Having taken command of the 105th Medical Group just a month prior, Rohatsch struggled to push forward and show up for her people. A conversation with her current wing commander encouraged her to give herself the space to figure out how to put the pieces back together.

“There is not enough time in the world to completely process the ultimate sacrifice that had been made by her son and only she could decide in what manner she would continue in her military career,” LaBarge said. “Outside of giving Linda the time and space to process what had happened and what her role would be going forward, I played no role regarding her decision to remain in the ANG. It was ‘all her’ … I can also say with confidence, that Linda and I had developed a robust mentor-protege relationship, I saw tremendous conviction, competence, courage and potential in then Maj. Rohatsch.”

Through all of the pain, Linda and her family intimately understood the complex dynamic of keeping an air wing focused, resilient and combat-ready in the face of the then extraordinary adversity, LaBarge explained.

“As cliche as it sounds, that's what TJ would want,” she said. “It's okay to be vulnerable. It's okay to grieve. But if you're going to be the leader that you want to be or that you are, you need to get back to work.”

In addition to her loved ones, Rohatsch found solace in her National Guard family who supported her through the challenging time.

“I was surrounded by people that were awesome,” she explained. “I was so lucky … I knew that humanity existed. But, you realize when the world falls apart, it's just overwhelmingly good.”

TJ’s memory is commemorated through a 501(c)(3) non-profit called Live for TJ - The TJ Lobraico Foundation, which Rohatsch sits on a board of directors for.

“Our goal is to recognize young adult champions in the community,” Rohatsch explained. “We award $8,000 in scholarships every year.”
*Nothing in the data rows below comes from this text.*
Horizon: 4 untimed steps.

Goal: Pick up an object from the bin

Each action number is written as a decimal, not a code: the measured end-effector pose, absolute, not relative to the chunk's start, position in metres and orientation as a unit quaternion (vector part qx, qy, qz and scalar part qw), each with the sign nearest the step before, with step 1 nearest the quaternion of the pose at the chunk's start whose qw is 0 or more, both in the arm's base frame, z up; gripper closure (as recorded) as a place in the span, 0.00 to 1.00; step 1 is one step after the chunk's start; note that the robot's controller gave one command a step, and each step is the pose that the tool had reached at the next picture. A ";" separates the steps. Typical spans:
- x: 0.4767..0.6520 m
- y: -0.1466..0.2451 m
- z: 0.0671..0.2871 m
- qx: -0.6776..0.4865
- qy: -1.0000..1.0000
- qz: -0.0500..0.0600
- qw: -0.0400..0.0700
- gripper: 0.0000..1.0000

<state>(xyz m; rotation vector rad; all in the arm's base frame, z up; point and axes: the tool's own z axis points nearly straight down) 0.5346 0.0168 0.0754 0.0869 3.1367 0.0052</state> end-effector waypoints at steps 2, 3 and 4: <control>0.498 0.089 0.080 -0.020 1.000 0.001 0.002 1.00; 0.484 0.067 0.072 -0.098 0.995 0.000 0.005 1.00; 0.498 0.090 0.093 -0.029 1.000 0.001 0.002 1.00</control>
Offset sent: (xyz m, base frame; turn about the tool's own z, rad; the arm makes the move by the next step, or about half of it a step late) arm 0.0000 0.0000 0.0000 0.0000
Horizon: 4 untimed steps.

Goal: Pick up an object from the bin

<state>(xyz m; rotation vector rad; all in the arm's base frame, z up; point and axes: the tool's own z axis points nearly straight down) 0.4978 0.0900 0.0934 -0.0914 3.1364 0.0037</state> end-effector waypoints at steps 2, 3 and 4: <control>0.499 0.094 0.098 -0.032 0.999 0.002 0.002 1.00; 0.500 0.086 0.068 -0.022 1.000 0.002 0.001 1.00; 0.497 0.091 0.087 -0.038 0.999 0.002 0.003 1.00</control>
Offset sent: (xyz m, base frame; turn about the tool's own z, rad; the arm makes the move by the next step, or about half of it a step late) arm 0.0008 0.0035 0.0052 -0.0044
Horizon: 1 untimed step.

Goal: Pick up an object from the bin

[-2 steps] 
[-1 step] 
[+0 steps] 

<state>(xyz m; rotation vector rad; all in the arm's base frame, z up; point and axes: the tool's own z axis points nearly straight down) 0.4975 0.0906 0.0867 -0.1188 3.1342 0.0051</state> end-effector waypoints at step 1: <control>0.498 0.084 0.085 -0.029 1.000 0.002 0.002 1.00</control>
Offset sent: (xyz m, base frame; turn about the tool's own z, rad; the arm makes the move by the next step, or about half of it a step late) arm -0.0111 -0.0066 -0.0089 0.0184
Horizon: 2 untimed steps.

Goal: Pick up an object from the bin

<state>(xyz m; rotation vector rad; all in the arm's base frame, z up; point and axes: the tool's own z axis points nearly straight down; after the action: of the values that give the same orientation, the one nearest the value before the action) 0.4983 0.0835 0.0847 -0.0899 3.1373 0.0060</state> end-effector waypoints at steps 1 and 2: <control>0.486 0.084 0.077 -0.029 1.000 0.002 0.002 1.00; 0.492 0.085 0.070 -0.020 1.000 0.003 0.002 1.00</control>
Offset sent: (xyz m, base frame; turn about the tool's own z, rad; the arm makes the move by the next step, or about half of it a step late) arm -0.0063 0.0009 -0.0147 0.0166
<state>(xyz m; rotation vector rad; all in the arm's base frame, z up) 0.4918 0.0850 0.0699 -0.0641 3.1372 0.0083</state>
The phrase “Live for TJ” was coined by her daughter, 1st Lt. Jessika Lobraico Fernandez, who serves in the 105th MG as a physician assistant and is something that Rohatsch tries to embody every day.

“It totally simplified the way I viewed things because I don't get rattled over silly things,” Rohatsch said. “Because at the end of the day, let's focus on the fights that are worth fighting.”
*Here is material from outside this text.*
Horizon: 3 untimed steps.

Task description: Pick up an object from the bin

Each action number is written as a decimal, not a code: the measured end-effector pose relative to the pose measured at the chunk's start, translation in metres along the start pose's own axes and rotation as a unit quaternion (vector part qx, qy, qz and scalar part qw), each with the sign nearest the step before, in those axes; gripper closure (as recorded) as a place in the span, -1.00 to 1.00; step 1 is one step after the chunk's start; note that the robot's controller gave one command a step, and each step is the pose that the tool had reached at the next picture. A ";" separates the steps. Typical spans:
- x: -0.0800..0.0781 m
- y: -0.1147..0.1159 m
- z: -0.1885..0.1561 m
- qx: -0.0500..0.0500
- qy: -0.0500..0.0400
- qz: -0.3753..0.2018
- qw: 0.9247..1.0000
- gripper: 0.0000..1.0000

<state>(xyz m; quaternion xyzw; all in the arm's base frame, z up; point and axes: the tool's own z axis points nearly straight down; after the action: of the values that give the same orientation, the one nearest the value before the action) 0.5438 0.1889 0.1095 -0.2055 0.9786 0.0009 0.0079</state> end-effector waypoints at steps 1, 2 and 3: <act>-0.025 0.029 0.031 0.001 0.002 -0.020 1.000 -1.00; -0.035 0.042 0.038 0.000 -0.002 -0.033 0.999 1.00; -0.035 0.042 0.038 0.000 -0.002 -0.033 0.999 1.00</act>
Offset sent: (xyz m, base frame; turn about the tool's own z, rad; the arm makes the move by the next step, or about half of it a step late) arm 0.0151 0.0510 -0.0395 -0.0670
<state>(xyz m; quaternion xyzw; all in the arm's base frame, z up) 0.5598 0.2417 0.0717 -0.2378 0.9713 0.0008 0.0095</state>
This new perspective on life lends itself to her people-focused approach and how she aims to lead the ANG’s medical professionals.

“What we do matters,” Rohatsch said. “And I know with 100% certainty, that the training we give our medics matters. I mean, I hate to say it, I got to live it firsthand … Our sons and daughters and brothers, sisters, dads, moms, cousins, they deserve for us to be competent and capable to take care of them.”